GEMS: Helping Survivors of Sexual Exploitation Develop to Their Full Potential


In 1997, Rachel Lloyd came to the US to serve as a missionary and help women exit prostitution. While working with women on the streets and in correctional facilities, she noticed that young women at risk for sexual exploitation were being neglected by traditional social service agencies. Recognizing the overwhelming need for specialized services, Lloyd started Girls Educational & Mentoring Services (GEMS) the following year with just a computer and $30.

A survivor of sexual exploitation herself, Lloyd founded GEMS to support girls and young women who have experienced commercial sexual exploitation and domestic trafficking. Starting out as a one-woman kitchen table project, GEMS is now a nationally recognized and acclaimed organization – one of the largest in America and the only one in New York state that specifically serves commercially sexually exploited and domestically trafficked youth in the country.

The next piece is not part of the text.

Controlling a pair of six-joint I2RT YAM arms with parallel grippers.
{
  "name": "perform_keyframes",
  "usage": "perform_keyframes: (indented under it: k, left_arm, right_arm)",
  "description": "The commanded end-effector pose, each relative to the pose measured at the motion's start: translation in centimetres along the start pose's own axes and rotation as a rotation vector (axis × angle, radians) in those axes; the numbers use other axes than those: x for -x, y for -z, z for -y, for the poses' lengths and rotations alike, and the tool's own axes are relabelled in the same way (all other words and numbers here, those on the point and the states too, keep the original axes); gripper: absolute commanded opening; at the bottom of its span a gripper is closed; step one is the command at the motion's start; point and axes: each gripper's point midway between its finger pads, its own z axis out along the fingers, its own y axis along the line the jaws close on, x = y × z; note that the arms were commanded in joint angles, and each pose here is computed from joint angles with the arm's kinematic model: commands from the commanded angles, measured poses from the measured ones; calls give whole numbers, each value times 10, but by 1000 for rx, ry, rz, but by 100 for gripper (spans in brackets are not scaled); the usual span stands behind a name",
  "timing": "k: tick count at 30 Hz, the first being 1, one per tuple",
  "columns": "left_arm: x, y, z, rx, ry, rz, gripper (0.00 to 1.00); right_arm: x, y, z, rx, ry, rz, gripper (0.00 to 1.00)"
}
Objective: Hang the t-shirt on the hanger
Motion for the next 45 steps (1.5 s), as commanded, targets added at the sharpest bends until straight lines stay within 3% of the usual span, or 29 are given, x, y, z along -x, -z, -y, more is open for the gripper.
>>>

GEMS provides girls and young women with empathic and consistent support as well as viable opportunities for positive change. The organization's services include prevention and outreach, direct intervention, holistic case management, transitional and supportive housing, and court advocacy. Following a multifaceted, holistic approach to sexual exploitation, GEMS bases its programs on the philosophy that every girl and young woman is deserving and needs help to treat the violence and trauma she has gone through. Additionally, GEMS advocates at the local, state, and national levels to promote policies that support those who have been commercially sexually exploited and domestically trafficked. Since its inception, the organization has helped hundreds of girls and young women ages 12 to 24 leave the commercial sex industry and develop to their full potential.

An Ashoka Fellow and recipient of the Reebok Human Rights Award, founder Rachel Lloyd has been named one of “50 Women Who Change the World” by Ms. Magazine. She played a key role in the passage of New York's Safe Harbor Act for Sexually Exploited Youth, the first law in the US to end the prosecution of child victims of sex trafficking.